4D-foot analysis on effect of arch support on ankle, subtalar, and talonavicular joint kinematics

The foot and ankle have high tissue density and are highly affected by the motion artifacts of the soft tissues, measured using marker-based measurements. Thus, kinematic analysis of the foot and ankle is difficult because of the lack of accuracy of small kinematics. Consequently, ankle, subtalar, and talonavicular joint kinematics have been quantified as a whole, rather than individually [1]. Marker-based measurements of foot and ankle kinematics during gait are believed to include distance errors of 2.7–14.9 mm [2] and angle errors of >10° [3].

To overcome such limitations, a pipeline using two-dimensional (2D)‒three-dimensional (3D) registration between biplane X-ray video and 3D images [computed tomography (CT) and magnetic resonance imaging] has recently become a standard method for the analysis of foot and ankle kinematics [[4], [5], [6], [7], [8], [9], [10]]. However, they require laborious manual operations, which are complex and require expert knowledge, making its routine clinical application challenging. Furthermore, given the complexity of the process, simultaneous evaluation of multiple joints was painstaking. Moreover, the variations in evaluation protocols have made it difficult to compare the kinematics results across studies, which was also suggested previously [11]. Accordingly, we proposed a fully automated pipeline, “4D-Foot” [12] using biplane X-ray videos and CT images. From these, convoluted neural networks (CNNs) perform bone segmentation and landmark extraction and quantify the kinematics of each bone with six-degree-of-freedom parameters (three translation and three rotation parameters) using the intensity-based 2D‒3D registration. This enables us to quantify ankle, subtalar, and talonavicular joint kinematics with a registration error of 0.38 ± 1.95 mm in translation and 0.38 ± 1.20° in rotation [12], making it possible to evaluate and compare multiple joints automatically and simultaneously.

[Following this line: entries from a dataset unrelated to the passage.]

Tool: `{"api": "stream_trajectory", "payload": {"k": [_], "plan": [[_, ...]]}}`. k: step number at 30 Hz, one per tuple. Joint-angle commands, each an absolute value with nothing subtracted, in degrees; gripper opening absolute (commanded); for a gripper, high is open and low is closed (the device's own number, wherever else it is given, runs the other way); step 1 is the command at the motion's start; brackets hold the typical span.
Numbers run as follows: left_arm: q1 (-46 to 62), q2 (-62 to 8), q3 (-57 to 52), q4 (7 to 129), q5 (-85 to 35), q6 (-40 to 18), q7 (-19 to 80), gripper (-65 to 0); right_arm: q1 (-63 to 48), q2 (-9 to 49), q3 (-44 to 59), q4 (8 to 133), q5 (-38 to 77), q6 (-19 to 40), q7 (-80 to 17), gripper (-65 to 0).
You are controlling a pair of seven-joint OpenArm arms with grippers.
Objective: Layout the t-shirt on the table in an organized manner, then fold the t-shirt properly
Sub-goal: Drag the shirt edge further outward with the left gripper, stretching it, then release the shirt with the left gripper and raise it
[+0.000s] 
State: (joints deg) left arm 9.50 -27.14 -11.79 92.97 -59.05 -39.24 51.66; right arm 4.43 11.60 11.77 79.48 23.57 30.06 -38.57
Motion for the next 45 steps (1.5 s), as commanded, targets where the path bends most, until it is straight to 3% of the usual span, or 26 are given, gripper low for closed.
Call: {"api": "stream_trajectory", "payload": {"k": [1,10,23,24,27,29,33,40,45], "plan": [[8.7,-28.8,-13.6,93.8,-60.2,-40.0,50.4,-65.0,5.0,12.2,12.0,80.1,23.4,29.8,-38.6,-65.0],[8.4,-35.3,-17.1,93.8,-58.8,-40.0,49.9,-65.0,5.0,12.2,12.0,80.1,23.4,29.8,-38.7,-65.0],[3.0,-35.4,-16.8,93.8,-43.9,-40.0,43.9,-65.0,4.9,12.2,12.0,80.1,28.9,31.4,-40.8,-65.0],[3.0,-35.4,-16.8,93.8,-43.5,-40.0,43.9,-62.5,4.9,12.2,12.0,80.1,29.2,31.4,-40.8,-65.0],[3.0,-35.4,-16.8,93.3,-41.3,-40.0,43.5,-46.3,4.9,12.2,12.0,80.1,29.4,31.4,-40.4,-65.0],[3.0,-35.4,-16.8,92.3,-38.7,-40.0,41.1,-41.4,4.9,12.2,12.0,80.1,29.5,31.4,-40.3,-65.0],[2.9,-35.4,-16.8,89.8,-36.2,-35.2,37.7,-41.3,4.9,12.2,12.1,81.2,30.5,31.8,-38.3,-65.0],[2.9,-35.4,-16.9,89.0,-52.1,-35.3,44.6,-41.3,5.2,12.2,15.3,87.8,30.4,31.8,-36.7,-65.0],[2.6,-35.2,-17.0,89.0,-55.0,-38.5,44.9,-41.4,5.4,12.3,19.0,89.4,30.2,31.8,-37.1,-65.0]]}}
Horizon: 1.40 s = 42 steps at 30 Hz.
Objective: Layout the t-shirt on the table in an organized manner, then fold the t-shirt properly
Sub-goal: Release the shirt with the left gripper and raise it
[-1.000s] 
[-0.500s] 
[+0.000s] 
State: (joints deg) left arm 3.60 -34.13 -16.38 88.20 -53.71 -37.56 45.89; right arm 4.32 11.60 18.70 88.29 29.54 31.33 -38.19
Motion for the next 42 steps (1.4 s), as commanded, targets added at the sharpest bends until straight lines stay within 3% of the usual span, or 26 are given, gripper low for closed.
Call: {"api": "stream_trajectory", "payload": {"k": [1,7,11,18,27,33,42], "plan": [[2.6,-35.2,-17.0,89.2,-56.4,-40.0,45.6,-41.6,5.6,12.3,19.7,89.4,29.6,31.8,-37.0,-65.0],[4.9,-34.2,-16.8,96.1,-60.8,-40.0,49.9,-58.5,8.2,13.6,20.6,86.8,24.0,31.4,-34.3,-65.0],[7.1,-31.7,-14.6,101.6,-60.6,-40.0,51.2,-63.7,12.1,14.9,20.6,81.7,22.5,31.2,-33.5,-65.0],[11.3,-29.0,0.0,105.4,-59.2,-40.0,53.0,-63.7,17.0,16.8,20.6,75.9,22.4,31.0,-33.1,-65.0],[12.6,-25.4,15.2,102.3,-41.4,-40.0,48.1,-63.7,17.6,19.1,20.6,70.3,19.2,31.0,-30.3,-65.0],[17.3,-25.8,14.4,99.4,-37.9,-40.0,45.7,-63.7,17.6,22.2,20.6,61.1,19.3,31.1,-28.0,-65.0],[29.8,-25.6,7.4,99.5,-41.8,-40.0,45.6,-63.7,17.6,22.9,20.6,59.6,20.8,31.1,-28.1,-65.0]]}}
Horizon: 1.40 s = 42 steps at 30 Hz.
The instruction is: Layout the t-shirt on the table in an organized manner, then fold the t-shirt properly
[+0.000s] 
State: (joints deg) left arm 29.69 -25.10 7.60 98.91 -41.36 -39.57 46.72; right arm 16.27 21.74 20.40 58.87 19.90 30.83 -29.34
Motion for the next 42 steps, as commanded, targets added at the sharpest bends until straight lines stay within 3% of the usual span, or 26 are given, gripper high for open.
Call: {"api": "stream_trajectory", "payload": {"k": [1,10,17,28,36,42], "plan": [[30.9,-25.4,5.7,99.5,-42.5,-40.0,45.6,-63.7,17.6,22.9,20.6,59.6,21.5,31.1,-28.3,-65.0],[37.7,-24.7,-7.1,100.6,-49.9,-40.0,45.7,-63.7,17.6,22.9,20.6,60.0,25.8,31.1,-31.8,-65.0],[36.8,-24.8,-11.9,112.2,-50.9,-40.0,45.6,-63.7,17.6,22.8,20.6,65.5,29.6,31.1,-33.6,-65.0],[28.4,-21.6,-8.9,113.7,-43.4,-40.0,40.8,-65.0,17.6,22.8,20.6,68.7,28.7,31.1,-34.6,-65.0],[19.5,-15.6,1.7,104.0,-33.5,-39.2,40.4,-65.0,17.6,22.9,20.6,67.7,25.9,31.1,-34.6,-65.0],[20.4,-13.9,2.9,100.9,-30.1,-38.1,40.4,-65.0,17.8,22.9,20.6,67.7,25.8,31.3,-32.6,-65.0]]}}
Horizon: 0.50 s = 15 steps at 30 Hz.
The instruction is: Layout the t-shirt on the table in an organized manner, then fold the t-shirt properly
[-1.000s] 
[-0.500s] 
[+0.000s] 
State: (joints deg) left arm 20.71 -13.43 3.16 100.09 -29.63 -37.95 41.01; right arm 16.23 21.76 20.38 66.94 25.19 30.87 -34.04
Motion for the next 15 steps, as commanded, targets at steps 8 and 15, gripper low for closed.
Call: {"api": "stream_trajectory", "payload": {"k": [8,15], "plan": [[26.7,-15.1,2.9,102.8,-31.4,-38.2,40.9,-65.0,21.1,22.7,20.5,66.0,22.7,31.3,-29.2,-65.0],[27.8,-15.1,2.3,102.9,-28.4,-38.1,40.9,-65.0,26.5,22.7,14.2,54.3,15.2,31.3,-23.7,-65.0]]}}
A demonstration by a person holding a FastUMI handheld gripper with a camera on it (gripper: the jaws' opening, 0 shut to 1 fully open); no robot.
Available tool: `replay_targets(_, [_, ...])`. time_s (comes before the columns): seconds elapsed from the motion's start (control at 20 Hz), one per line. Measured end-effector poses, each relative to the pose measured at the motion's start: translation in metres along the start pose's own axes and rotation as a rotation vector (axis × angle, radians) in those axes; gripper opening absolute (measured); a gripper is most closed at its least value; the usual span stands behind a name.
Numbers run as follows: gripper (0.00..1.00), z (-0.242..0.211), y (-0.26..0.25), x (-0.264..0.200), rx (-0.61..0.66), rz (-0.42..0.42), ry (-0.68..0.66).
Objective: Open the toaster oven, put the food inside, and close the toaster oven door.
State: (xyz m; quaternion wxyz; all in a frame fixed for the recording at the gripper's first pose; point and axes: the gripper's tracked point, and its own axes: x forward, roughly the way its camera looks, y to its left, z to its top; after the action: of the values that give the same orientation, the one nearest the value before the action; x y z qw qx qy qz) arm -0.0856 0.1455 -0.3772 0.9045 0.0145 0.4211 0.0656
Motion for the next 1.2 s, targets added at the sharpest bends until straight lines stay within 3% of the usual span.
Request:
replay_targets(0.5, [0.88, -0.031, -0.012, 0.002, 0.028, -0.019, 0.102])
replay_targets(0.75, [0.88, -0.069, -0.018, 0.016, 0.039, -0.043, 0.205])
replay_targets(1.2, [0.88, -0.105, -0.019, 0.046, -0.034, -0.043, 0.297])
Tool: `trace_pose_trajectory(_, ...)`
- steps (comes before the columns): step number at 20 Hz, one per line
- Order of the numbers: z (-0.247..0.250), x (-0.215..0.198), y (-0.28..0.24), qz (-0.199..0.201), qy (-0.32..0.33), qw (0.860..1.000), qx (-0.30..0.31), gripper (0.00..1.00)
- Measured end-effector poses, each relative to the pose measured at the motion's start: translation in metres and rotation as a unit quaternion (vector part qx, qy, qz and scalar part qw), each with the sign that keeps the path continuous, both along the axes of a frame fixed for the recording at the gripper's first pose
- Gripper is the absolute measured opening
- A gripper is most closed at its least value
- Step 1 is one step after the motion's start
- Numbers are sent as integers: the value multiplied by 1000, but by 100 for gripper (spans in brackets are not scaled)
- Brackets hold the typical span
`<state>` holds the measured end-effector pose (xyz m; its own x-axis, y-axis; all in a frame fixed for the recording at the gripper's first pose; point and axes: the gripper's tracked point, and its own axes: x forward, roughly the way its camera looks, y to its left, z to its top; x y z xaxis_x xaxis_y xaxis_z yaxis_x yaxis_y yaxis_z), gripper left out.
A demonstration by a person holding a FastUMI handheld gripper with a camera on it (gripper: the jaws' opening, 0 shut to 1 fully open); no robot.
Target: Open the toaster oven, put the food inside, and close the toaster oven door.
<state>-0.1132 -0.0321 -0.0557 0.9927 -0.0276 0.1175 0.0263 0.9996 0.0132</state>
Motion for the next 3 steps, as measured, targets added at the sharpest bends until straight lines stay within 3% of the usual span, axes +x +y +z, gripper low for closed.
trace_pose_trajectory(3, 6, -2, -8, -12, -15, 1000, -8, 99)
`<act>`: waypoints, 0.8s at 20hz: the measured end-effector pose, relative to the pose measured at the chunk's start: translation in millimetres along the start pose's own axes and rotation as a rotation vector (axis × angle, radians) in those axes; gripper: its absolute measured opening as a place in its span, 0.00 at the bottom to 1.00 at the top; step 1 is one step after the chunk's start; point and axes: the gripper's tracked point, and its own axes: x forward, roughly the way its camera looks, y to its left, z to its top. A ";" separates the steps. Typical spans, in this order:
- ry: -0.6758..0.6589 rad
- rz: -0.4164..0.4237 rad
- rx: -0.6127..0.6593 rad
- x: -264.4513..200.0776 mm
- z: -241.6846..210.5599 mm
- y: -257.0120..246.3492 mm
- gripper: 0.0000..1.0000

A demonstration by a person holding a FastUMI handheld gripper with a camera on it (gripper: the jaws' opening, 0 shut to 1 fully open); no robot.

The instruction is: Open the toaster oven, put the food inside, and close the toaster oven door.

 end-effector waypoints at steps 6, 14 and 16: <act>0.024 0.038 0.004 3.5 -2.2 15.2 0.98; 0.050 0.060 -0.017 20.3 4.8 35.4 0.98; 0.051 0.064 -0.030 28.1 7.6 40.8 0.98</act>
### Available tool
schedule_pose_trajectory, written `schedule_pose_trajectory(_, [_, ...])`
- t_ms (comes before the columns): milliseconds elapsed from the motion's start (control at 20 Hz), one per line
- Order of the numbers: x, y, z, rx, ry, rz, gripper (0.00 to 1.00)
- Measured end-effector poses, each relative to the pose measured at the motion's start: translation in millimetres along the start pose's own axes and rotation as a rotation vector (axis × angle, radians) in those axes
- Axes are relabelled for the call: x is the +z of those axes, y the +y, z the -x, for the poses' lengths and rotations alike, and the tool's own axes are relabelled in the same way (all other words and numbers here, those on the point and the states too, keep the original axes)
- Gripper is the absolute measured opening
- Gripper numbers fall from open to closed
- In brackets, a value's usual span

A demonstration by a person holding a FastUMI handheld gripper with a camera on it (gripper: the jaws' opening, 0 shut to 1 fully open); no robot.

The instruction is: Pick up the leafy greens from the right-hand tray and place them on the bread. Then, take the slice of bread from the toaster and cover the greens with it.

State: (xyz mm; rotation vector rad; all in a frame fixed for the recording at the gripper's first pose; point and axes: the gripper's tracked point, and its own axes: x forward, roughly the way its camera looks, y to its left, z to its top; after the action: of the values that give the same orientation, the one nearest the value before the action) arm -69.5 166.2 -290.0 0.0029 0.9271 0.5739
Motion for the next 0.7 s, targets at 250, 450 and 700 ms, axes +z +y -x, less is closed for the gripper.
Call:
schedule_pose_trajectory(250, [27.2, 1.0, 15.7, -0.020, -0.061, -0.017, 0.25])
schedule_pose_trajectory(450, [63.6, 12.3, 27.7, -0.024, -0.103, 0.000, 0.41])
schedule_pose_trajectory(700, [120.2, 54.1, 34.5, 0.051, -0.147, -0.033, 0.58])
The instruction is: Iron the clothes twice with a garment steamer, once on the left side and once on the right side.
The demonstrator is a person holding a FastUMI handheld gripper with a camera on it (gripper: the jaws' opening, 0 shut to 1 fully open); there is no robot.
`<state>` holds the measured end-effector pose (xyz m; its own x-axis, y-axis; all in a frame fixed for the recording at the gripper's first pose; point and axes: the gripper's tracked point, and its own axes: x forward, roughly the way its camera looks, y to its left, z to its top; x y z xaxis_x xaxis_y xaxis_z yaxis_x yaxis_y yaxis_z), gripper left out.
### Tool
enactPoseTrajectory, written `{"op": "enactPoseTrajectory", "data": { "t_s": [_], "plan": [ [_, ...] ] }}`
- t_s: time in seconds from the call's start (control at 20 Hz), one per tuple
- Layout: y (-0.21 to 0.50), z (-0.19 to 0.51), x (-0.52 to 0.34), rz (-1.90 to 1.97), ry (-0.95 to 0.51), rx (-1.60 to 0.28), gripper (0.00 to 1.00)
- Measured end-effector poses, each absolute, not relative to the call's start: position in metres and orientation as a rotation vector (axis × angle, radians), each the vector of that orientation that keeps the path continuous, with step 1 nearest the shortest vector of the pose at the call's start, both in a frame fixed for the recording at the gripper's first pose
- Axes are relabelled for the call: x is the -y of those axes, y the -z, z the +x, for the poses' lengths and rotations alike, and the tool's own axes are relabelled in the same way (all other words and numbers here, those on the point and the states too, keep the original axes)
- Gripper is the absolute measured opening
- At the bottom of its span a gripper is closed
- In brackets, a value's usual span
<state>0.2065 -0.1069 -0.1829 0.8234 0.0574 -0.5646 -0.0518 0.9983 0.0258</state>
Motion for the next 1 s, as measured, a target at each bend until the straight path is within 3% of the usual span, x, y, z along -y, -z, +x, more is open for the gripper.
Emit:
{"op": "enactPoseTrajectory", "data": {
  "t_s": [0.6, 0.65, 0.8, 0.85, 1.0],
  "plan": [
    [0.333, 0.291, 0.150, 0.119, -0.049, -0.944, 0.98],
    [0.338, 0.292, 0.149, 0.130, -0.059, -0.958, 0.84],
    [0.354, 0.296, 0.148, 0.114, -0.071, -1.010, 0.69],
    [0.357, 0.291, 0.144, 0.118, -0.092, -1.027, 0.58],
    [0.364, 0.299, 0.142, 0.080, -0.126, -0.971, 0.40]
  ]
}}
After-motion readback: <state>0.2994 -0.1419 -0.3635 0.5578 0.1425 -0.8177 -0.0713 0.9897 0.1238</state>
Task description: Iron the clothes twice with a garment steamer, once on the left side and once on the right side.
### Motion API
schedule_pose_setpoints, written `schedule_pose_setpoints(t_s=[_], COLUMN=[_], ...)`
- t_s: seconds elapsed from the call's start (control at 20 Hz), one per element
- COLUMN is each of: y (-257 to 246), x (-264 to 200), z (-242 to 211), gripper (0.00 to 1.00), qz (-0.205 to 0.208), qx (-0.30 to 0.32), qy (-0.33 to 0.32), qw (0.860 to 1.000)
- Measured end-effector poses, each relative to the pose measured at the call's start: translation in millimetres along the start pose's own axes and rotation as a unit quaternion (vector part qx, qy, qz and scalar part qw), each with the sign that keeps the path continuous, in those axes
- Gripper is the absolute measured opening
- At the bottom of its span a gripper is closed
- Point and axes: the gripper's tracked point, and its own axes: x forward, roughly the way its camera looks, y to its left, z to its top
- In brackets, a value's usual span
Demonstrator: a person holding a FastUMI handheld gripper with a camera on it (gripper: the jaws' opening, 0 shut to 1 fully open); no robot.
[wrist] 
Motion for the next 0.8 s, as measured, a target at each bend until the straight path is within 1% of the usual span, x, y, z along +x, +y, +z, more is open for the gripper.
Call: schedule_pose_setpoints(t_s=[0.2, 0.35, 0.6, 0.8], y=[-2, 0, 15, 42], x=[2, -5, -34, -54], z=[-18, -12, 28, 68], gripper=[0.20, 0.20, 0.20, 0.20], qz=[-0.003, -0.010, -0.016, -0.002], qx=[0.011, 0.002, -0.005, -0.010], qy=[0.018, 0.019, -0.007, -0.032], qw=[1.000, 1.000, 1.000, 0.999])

To date, several studies have analyzed foot kinematics with and without orthosis using biplanes [5,8,13]. Arch support is primarily used to compensate for the effects on the medial longitudinal arch and is believed to redistribute the foot pressure, causing beneficial changes in the ankle kinematics [14,15]. A previous work demonstrated that the shape of the medial longitudinal arch affects subtalar joint and ankle kinematics [16], suggesting that the medial longitudinal arch is a critical component of foot and ankle kinematics. Furthermore, as the medial longitudinal arch decreases, foot protonation occurs, and the height of the navicular tubercle decreases [13] (i.e., it affects the talonavicular joint). However, different types of foot orthoses were employed in these studies, and it remains unclear whether arch support affects foot and ankle kinematics. Additionally, to our knowledge, no studies have reported simultaneous evaluation and comparison of the dynamics of the ankle, subtalar, and talonavicular joints exist. Instead, these studies individually evaluated the ankle and subtalar joint kinematics [5] or navicular joint kinematics [13].

This study aimed to evaluate the effects of arch support on ankle, subtalar, and talonavicular joint kinematics using a fully automated analysis system, “4D-Foot.” We hypothesized that the arch support may inhibit the dynamics of each joint and that a strong connection exists between the dynamics of the talonavicular and subtalar joints.